[Date Prev][Date Next][Thread Prev][Thread Next][Date Index][Thread Index]

Re: Take a look at error bars of recall



The error bars on precision actually depend on how we handle undefined
results (i.e. when no equations were generated).

If we give them a variance of 1 (arbitrary?), this makes the error bars
wider. If we skip those results, the error bars become as tight as those
of recall.

Maybe we should use 95% confidence intervals instead?

We need to be mindful that our sample sizes are very small.

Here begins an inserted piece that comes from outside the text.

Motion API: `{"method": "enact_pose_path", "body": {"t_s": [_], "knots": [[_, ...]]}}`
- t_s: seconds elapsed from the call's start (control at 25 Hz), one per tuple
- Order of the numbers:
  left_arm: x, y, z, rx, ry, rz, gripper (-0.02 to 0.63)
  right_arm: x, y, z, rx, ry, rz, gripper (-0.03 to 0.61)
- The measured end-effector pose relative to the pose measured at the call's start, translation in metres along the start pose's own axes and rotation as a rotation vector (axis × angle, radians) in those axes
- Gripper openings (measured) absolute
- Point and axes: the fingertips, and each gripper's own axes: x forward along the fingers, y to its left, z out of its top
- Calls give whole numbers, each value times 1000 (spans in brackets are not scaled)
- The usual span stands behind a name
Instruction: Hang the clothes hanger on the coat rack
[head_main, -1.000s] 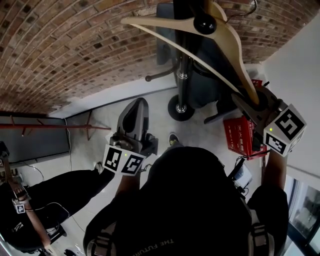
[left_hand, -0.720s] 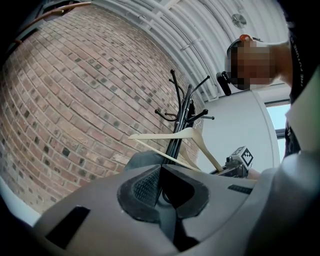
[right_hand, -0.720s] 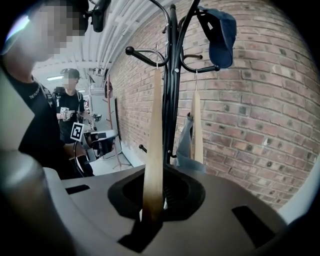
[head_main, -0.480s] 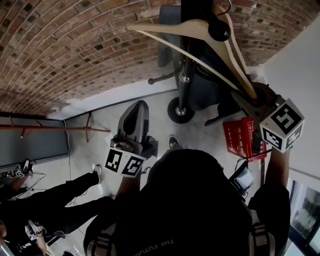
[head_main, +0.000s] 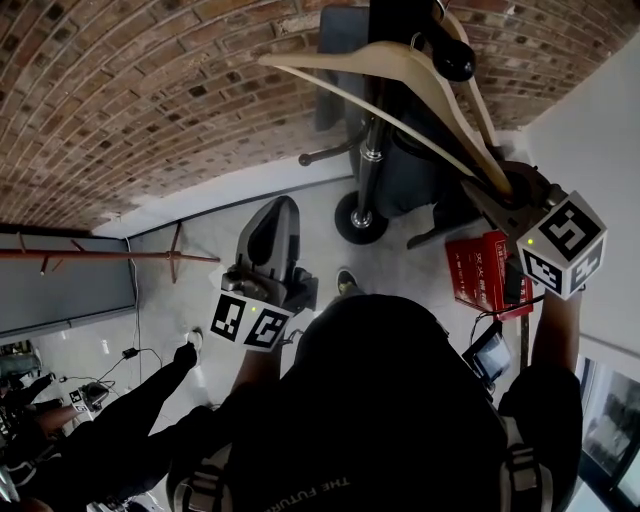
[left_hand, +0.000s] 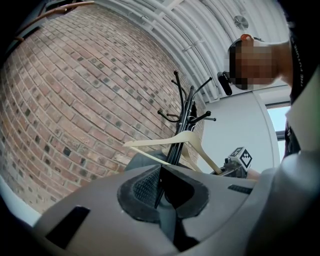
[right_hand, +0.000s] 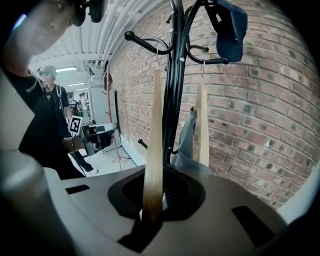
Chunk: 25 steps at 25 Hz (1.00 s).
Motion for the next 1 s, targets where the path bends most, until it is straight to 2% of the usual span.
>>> {"method": "enact_pose_path", "body": {"t_s": [0.44, 1.0], "knots": [[-5, -1, -2, -2, 4, 2, 20, 3, 3, -12, 33, 38, 8, 44], [-16, -5, -2, 3, 8, 2, 20, 6, 14, -17, 49, 22, 28, 44]]}}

Perhaps the equations from 'Estimating bernoulli trial probability from
a small sample' could be used?

Perhaps we should try revisiting the ratio-of-averages/average-of-ratios
again?

 - It's biased towards larger results, but isn't that taken into account
   by the recall? Needs some thought...
 - Are we getting cognitive dissonance from trying to simultaneously:
  - Avoid biases, etc. based on what we know
  - Use a simple model, which *will* be biased?
 - Perhaps we need to think harder about our model:
  - Do we really have a single p, the parameter of a bernoulli/binomial
    distribution, of which each run is a sub-sample? If so, why bother
    distinguishing the sub-sets (runs), when we can lump them all
    together?
  - Are we in fact after an estimate of the expected precision/recall?
    If so, how is this different from the above?

Gah!

Why not try implementing some of these, to see how they behave, and get
a better feel for the data? Take care not to p-hack, of course!